提著橫刀奔到昆廷面前看清了狀況,原來那群小青年不是在欺負昆廷,那個以前欺負昆廷的青年這會兒還給昆廷遞柺杖,只是坐在臺階上的昆廷不為所動。這反倒讓我一下子弄不清楚究竟是個什麼狀況。今天的月亮很正常啊,這群小青年吃錯藥了?
「怎麼回事?」板起面孔握緊橫刀質問那群小青年。
為首的那個小青年畏懼地朝我手上的橫刀看了看回答道:「大人,您……您誤會了,我們不是來欺負昆廷的。而是,而是傍晚的時候有幾個城邦的僱傭兵來這裡告訴昆廷他的哥哥已經死了,聽說是連屍體都沒找回來。我們經過這裡剛好看見,以前欺負他是我們不懂事……不過現在我們可沒欺負他,他在這裡坐了一晚上了,從我們出去到回來他還在這裡沒動過,我們怕他出什麼事……現在,大人,我們先走了……」說著那個小青年畏畏縮縮地朝我點了一下頭,徵得我的許可之後帶著那群小青年離開了。
看樣子這群小青年本質倒是不算壞,只是年輕不懂事愛欺負弱小罷了。他們和所有的半大小子一樣有崇拜英雄和戰士的情結。算了,沒空去理會他們,輕輕地搖了搖昆廷的肩膀。
「昆廷,昆廷?你還好吧?昆廷……」昆廷現在的狀況讓我很擔心,這樣呆呆愣愣的什麼反應都沒有。
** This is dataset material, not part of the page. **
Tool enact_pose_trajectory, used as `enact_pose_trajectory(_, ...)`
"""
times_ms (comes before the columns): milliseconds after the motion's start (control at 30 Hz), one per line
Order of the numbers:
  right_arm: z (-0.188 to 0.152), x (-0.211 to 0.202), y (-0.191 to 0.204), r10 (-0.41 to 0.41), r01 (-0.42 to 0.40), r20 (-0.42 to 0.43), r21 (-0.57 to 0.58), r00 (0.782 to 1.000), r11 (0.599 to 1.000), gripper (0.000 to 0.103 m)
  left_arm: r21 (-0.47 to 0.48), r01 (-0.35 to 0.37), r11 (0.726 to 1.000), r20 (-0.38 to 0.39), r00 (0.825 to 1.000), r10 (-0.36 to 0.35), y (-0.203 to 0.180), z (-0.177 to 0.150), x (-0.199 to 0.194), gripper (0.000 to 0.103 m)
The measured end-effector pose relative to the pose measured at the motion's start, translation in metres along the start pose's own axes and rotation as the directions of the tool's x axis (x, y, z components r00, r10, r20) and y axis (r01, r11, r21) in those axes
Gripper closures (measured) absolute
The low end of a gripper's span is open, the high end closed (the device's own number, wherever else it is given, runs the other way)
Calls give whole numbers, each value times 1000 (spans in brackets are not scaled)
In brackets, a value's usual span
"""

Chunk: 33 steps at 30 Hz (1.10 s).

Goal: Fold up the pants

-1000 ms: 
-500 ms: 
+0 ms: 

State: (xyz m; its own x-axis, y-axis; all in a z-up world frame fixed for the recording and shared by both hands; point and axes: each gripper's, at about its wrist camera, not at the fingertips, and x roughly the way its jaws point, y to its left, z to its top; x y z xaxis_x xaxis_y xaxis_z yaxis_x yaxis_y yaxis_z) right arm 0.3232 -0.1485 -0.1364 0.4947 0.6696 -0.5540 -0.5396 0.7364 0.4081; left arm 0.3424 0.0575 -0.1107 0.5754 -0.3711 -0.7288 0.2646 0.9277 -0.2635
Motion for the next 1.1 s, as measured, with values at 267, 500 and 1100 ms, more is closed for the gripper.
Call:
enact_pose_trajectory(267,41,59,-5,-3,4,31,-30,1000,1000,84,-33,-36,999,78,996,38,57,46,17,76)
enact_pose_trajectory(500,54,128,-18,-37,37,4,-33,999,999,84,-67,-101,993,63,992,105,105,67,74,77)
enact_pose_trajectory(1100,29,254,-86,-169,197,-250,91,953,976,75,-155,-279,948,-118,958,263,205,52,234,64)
在我搖了他瘦小的肩膀好一會兒後,他才茫然地抬起頭來。「先生……先生,哥哥他死了……他們告訴我,哥哥死了……」
看見昆廷還能回答我。這讓我鬆了一口氣,在昆廷身邊靜靜地坐了下來,看著昆廷低下頭,一滴一滴眼淚掉落在臺階的石板上。
雖然只見過一次昆廷的兄長,印象還很模糊,只記得也是個大個子。但是我能夠試想昆廷現在地感覺,我自己在前世也有一個親兄弟,從小一起出去胡鬧一起捱打一起接受長輩教誨長大成人的手足之情怎能忘記。而昆廷。他與他兄長所經歷的兄弟感情比我還要多,起碼在前世的時候我們父母健在,衣食無憂地長大。而昆廷則是依靠著他的兄長在戰場上拼殺,用性命來換取金錢維持兄弟倆的生計。當初剛來到西大陸時試著想象親人失去我之後的悲痛自己都承受不了。更何況是像昆廷這樣被人告知唯一的哥哥已經陣亡。
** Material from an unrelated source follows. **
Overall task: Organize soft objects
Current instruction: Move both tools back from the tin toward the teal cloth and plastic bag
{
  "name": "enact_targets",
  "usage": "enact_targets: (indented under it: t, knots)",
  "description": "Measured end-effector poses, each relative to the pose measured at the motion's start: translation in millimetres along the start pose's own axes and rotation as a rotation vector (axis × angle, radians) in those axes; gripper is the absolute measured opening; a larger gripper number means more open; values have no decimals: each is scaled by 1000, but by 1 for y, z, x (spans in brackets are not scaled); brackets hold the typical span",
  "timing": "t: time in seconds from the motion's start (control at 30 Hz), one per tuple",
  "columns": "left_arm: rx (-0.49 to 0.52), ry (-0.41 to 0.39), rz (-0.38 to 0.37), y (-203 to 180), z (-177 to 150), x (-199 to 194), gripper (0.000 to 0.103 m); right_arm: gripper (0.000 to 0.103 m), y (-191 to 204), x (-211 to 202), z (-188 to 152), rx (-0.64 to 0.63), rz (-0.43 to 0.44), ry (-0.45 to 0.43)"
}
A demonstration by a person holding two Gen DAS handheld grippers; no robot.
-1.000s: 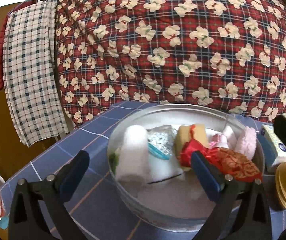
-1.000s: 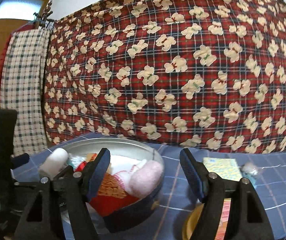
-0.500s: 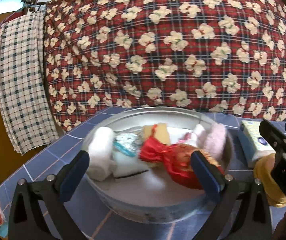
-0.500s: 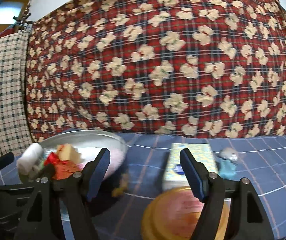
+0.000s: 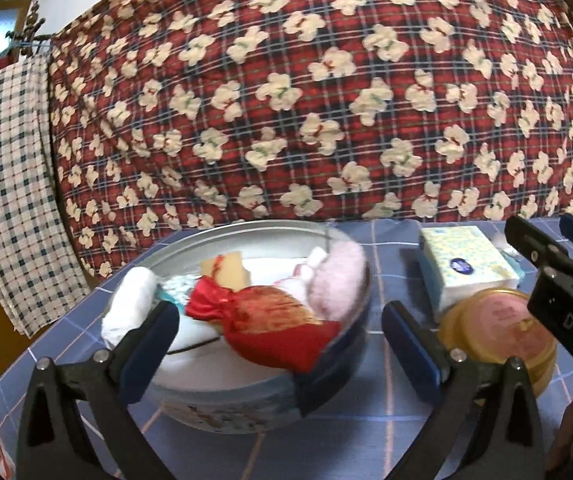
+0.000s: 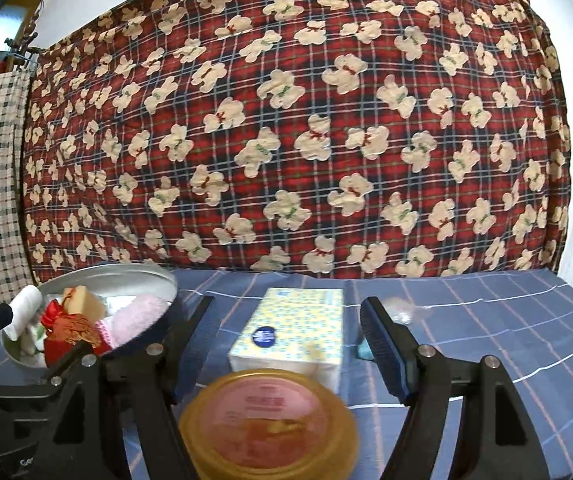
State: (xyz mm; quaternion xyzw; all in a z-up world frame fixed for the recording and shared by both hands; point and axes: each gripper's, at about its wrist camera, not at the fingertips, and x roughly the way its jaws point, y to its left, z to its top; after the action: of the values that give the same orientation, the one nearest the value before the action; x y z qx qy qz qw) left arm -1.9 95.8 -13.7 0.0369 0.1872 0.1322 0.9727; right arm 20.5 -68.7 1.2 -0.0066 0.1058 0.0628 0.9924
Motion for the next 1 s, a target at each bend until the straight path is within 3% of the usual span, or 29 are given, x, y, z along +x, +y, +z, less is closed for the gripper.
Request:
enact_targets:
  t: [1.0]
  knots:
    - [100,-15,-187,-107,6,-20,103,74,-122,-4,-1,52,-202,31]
親人吶,不管身在哪裡,經歷多少年,變成什麼樣子也是無法忘記地牽掛。想著也低下頭伏在交叉架在膝蓋的雙臂上長嘆了一口氣。
「昆廷。你……你很想念自己的哥哥吧?」雖然這句話問得很渣,但是不知道為什麼,自己就單單挑了這一句話來說。
「唔……」回答我的只是昆廷地哭聲。
「我也很想念自己的弟弟……」很疲憊,回想孩提時代與兄弟一起時的無憂無慮。又不知道以後還有多少路在等著自己,明天翼獅城邦大議會上的事情還是沒有著落,以後要是三個公國回頭找哥頓算賬怎麼對付。亂七八糟地事情一下子全從腦子裡湧了出來。現在我只想好好地閉上眼睛卸去所有的負擔睡一會兒。不知道過了多長時間。思緒開始變得朦朧。昏昏沉沉地睡了過去……
「先生…先生……」感覺自己才剛剛閉上眼睛沒多久,就被身邊的昆廷給叫醒了。
抬起頭來睜眼一看。四處灰濛濛的一片。昆廷一臉擔憂地看著我。
「哦,已經天亮了啊。」看清楚四周地狀況後應了昆廷一句,一開口卻發現自己已經感冒了,鼻子堵得厲害。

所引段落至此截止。